What this task involves:
In the data below, find the line that contains "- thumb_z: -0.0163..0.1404" and the line that contains "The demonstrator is". Copy both, plus every line between them, exactly.

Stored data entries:
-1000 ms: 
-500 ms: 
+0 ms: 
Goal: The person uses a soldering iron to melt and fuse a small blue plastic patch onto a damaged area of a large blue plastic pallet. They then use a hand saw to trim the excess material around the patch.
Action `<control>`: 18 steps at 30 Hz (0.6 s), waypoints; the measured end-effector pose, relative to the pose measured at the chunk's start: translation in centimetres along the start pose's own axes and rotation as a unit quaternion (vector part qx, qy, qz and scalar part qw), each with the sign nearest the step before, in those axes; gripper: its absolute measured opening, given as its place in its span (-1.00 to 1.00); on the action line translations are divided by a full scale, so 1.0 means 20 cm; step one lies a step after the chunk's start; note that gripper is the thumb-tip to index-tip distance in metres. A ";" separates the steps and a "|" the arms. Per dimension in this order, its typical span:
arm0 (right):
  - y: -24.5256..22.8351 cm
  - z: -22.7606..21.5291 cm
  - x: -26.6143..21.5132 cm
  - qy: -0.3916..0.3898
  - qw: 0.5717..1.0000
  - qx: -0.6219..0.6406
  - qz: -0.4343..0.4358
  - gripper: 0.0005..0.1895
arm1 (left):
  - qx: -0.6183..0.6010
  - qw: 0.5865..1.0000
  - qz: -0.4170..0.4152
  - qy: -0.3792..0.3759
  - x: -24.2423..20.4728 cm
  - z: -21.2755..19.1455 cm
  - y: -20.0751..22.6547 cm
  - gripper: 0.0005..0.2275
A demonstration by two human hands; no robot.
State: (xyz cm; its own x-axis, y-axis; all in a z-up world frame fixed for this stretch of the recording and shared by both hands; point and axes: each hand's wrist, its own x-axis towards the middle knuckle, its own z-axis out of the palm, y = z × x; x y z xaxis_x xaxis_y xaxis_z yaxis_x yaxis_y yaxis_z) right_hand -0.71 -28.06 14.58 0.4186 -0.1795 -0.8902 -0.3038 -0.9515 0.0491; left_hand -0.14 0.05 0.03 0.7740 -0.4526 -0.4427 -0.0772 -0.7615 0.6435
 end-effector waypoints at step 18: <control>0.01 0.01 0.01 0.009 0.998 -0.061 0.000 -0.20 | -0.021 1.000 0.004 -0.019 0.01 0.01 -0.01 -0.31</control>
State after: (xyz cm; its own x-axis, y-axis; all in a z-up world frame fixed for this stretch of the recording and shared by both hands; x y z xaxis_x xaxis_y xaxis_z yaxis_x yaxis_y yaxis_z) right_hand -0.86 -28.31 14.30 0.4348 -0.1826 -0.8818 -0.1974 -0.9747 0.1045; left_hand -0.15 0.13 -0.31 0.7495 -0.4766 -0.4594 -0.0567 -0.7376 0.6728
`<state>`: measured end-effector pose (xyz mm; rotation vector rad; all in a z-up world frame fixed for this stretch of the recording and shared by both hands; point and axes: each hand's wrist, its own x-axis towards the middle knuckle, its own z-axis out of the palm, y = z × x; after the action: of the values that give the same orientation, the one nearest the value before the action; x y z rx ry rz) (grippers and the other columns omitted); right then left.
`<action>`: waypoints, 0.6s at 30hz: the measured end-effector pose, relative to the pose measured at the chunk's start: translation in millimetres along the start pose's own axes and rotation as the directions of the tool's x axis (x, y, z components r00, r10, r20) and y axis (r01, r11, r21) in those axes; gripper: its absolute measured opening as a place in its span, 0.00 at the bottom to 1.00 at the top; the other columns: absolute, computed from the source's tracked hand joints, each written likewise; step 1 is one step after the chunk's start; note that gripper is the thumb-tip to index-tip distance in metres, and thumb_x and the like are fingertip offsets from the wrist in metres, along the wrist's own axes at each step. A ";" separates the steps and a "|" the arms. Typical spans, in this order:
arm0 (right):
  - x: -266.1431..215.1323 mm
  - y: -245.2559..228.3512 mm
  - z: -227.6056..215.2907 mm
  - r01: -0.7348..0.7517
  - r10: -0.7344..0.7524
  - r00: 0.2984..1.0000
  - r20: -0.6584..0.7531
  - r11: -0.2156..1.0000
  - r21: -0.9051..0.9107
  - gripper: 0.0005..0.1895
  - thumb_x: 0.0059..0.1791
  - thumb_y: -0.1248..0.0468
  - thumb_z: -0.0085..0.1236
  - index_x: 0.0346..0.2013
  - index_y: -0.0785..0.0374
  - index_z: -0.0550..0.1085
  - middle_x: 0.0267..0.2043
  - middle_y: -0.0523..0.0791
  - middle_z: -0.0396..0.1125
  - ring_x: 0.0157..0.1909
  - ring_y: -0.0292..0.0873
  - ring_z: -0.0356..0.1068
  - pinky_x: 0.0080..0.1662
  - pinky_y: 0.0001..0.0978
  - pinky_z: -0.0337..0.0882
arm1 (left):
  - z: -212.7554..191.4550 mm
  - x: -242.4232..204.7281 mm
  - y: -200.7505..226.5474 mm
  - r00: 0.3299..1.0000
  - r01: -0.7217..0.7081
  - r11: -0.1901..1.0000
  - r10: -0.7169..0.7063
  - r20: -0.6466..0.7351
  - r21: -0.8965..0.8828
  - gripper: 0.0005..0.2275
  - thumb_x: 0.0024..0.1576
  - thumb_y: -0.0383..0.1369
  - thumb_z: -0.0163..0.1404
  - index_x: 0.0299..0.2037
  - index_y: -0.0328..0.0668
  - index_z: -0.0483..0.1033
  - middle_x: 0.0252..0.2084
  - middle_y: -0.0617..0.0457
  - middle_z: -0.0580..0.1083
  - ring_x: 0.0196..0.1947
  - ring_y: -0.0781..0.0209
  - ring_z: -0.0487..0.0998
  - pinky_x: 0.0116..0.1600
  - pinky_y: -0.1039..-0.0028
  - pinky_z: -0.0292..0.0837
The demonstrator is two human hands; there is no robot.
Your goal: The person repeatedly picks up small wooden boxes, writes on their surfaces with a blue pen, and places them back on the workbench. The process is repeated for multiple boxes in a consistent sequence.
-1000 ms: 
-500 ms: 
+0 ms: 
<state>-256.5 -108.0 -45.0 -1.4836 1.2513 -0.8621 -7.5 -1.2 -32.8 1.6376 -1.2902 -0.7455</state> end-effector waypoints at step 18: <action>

Output:
  - thumb_z: -0.0163..0.1404
  - index_x: 0.0299..0.2037
  - index_y: -0.0328..0.0668
  - index_z: -0.0483..0.1033
  - middle_x: 0.0252..0.2084
  - middle_y: -0.0617..0.0457
  - middle_z: -0.0580..0.1083
  - ring_x: 0.0196..0.1947
  - ring_y: -0.0781..0.0209
  - ring_z: -0.0487..0.0998
  - pinky_x: 0.0116..0.1600
  - pinky_y: -0.1039..-0.0028
  - pinky_z: -0.0292..0.0837
The demonstrator is two human hands; there is no robot.

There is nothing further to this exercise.